Durch diese Übergangsregelung soll den Wohnungseigentümerinnen und -eigentümern die Umstellung auf virtuelle Wohnungseigentümerversammlungen erleichtert werden und verhindert werden, dass weniger technikaffine Menschen von der rein virtuellen Eigentümerversammlung „überrumpelt“ werden. Da im Jahr 2027 eine Evaluation der WEG-Reform durchgeführt werden soll, ist der zeitliche Rahmen bis 2028 nicht zufällig gewählt. So soll der Gesetzgeber die Möglichkeit erhalten, etwaige Schwachstellen der virtuellen Eigentümerversammlung noch vor Ablauf dieser Frits durch Gesetzesänderung zu beheben.

Praxishinweis

Der Verwalter sollte die Wohnungseigentümer über die neuen Möglichkeiten aufklären und gleichzeitig – falls noch nicht geschehen – seine technischen Möglichkeiten zur Durchführung virtueller Eigentümerversammlungen überprüfen und ggfs. an die Erfordernisse anpassen.

Durch die Möglichkeit, rein virtuelle Eigentümerversammlungen abzuhalten, könnte auch das Leben des Verwalters erheblich vereinfacht werden, denn eine enge zeitliche Begrenzung, wie sie derzeit in der Rechtsprechung für Eigentümerversammlungen oft noch angenommen wird (keine Versammlungen in Urlaubszeiten, keine Versammlungen zur „Unzeit“) könnten durch die Möglichkeit, sich von überall zuschalten zu können, der Vergangenheit angehören. Dadurch könnte auch das Berufsbild des Wohnungseigentümerverwalters attraktiver werden.

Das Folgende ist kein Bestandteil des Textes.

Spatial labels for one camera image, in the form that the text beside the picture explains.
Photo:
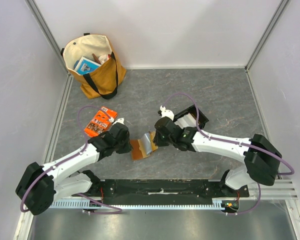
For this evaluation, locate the aluminium frame rail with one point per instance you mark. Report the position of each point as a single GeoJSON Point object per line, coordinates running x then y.
{"type": "Point", "coordinates": [277, 187]}

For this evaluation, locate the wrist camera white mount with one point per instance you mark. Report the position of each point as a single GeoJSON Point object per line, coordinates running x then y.
{"type": "Point", "coordinates": [164, 112]}
{"type": "Point", "coordinates": [117, 121]}

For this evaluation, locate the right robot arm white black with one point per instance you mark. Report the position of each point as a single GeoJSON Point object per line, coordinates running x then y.
{"type": "Point", "coordinates": [258, 155]}

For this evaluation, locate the white card stack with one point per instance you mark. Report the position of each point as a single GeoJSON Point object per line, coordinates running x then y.
{"type": "Point", "coordinates": [186, 121]}

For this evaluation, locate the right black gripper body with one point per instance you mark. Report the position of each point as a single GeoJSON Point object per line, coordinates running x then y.
{"type": "Point", "coordinates": [157, 142]}

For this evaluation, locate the brown item in bag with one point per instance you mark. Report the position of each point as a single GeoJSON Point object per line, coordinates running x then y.
{"type": "Point", "coordinates": [96, 59]}

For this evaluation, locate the brown leather card holder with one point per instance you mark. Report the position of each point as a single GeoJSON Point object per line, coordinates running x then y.
{"type": "Point", "coordinates": [142, 148]}

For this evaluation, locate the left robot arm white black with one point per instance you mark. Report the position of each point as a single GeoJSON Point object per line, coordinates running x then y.
{"type": "Point", "coordinates": [41, 185]}

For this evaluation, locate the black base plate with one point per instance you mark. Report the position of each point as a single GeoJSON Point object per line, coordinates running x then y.
{"type": "Point", "coordinates": [153, 200]}

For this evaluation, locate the blue book in bag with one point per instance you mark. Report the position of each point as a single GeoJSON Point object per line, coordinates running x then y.
{"type": "Point", "coordinates": [85, 66]}

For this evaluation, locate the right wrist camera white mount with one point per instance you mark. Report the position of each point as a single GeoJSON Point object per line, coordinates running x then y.
{"type": "Point", "coordinates": [164, 112]}

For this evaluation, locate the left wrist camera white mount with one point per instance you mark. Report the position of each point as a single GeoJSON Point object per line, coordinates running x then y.
{"type": "Point", "coordinates": [117, 121]}

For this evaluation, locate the orange booklet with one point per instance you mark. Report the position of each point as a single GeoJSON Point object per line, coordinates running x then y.
{"type": "Point", "coordinates": [101, 121]}

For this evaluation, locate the black card box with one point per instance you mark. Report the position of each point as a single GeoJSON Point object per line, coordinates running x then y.
{"type": "Point", "coordinates": [202, 119]}

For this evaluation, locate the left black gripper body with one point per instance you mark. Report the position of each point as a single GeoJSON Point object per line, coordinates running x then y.
{"type": "Point", "coordinates": [122, 147]}

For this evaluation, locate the mustard canvas tote bag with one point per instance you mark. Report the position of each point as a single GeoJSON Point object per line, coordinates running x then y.
{"type": "Point", "coordinates": [105, 79]}

Vermietende Eigentümer können sich gegen die vielfach abwertend betrachteten Balkonkraftwerke gegenüber ihrem Mieter nun kaum noch zur Wehr setzen, da sie ihrerseits einen Anspruch auf Installation gegen die Eigentümergemeinschaft haben und die Zumutbarkeitsschwelle dadurch erheblich herabgesetzt ist. Verwalter könnten hier proaktiv Grundlagenbeschlüsse fassen lassen, um den Vermietern das Leben zu erleichtern.